In December 2011, the Wells of Hope Ministries purchased land in Kyajinjja, Semuto -Wakiso district. Construction work kicked off and at the moment, the ministry has a school called Wells of Hope Junior School which is a primary school. The school provides education and welfare support to children with parents in prison and has attracted a number of children from the community as well. The children are taken care of by a well-trained Teaching and Non-teaching staff. The organisation is renting premises in Semuto-Nakaseke District where Wells of Hope High School is located. It is a secondary school where children from Wells of Hope Junior School proceed for secondary education; after they have graduated from primary level.  The organisation also has children supported in vocational institutions. As a way of enhancing family bonding, the children visit their parents thrice a year (once every school term).

The ministry supports families of prisoners through projects which they embrace as a livelihood to sustain their families.
With a qualified and committed team, Wells of Hope is able to reach out to more prisoners and their families. Wells of Hope gets its support from partners and friends.

In 2018, Wells of Hope started Wells of Hope Safe Home, which is a Home where women that are being released from prison and cannot immediately go back to their communities can find shelter. It is a half way home where women are provided with accommodation facilities free of charge, are given meals, counselling services and get to acquire a skill that can enable them as they reintegrate into their communities after serving their prison sentence.
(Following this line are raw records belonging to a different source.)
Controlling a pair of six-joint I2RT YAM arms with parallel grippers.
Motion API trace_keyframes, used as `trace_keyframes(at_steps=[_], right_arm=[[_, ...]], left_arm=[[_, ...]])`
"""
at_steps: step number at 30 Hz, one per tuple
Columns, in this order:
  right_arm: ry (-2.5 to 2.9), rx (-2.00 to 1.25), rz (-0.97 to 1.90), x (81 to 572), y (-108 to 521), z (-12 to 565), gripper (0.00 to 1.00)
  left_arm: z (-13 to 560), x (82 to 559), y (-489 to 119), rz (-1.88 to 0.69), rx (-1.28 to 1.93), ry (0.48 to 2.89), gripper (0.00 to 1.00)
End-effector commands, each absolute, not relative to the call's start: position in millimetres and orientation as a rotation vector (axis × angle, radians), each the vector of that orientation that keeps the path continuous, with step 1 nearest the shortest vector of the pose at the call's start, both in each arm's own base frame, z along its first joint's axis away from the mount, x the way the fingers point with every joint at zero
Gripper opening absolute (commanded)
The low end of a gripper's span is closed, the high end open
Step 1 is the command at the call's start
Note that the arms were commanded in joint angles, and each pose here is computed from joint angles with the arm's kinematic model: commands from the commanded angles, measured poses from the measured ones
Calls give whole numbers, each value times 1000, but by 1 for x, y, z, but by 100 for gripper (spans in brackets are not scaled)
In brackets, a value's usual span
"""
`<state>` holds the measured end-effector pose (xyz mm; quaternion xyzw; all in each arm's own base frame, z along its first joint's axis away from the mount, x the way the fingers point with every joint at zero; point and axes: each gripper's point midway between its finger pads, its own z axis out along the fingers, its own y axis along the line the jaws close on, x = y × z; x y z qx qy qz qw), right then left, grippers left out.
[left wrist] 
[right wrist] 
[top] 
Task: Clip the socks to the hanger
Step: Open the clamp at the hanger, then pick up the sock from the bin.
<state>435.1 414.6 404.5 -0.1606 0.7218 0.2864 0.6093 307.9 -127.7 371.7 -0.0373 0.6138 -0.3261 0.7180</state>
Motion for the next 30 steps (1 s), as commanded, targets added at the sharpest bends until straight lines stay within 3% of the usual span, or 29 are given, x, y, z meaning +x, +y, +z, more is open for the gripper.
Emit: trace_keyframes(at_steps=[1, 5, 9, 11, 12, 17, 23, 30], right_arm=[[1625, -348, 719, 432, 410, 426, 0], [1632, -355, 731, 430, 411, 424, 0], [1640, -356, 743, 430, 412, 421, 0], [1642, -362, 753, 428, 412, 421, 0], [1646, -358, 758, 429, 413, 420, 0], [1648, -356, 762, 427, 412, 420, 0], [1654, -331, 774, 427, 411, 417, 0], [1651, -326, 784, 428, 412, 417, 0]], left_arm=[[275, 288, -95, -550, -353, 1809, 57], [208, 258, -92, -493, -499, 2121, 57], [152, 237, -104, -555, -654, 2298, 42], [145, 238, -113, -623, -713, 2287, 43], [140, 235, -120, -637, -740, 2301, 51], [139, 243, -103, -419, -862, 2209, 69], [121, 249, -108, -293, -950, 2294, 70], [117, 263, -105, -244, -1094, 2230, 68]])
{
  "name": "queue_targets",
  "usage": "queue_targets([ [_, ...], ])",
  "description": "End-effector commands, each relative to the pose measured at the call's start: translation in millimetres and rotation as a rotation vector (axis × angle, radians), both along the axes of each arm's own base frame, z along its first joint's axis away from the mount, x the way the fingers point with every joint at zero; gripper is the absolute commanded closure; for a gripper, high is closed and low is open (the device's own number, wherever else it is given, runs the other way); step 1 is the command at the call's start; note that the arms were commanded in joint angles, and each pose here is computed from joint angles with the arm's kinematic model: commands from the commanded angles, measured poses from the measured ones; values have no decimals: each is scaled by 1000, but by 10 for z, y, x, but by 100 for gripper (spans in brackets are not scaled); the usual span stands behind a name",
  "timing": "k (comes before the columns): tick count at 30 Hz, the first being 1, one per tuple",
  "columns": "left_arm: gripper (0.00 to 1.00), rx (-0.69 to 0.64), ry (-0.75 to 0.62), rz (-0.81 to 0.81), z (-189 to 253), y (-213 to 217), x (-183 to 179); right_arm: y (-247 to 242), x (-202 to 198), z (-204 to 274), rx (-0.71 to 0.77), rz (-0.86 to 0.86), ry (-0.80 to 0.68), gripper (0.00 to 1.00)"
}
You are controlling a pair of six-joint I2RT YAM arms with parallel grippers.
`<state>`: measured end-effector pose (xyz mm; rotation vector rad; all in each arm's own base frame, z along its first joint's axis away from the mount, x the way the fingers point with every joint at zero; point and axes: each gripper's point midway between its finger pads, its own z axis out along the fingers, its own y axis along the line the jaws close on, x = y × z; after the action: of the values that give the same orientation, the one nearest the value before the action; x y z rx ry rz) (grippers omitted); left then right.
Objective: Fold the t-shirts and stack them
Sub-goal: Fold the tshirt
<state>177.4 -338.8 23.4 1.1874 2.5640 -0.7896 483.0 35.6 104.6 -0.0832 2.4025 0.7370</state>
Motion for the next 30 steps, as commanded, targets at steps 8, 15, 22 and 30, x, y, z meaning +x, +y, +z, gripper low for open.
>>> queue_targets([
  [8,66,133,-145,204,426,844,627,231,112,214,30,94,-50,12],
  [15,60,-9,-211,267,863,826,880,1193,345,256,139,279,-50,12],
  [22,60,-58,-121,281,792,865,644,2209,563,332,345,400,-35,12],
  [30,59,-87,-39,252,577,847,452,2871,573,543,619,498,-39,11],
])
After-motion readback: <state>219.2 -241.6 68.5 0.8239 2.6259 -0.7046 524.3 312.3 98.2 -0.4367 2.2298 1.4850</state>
They are also provided a start package that can help them start a new life.

In 2019, Wells of Hope started Family Based Care program which aims at ensuring that children with a parent in prison are raised in families. Generally, Children upon the arrest of their parents become homeless and lose the opportunity to be raised in a family where they can receive love and care. Through this program, we work in harmony with the Government alternative care guidelines where we place children under the care of foster care parents; we arrive at this after we have exhausted the possibility of either Parental or next of Kin care.

The ministry supports families of prisoners through projects which they embrace as a livelihood to sustain their families.

With a qualified and committed team, Wells of Hope is able to reach out to more prisoners and their families. Wells of Hope gets its support from partners and friends.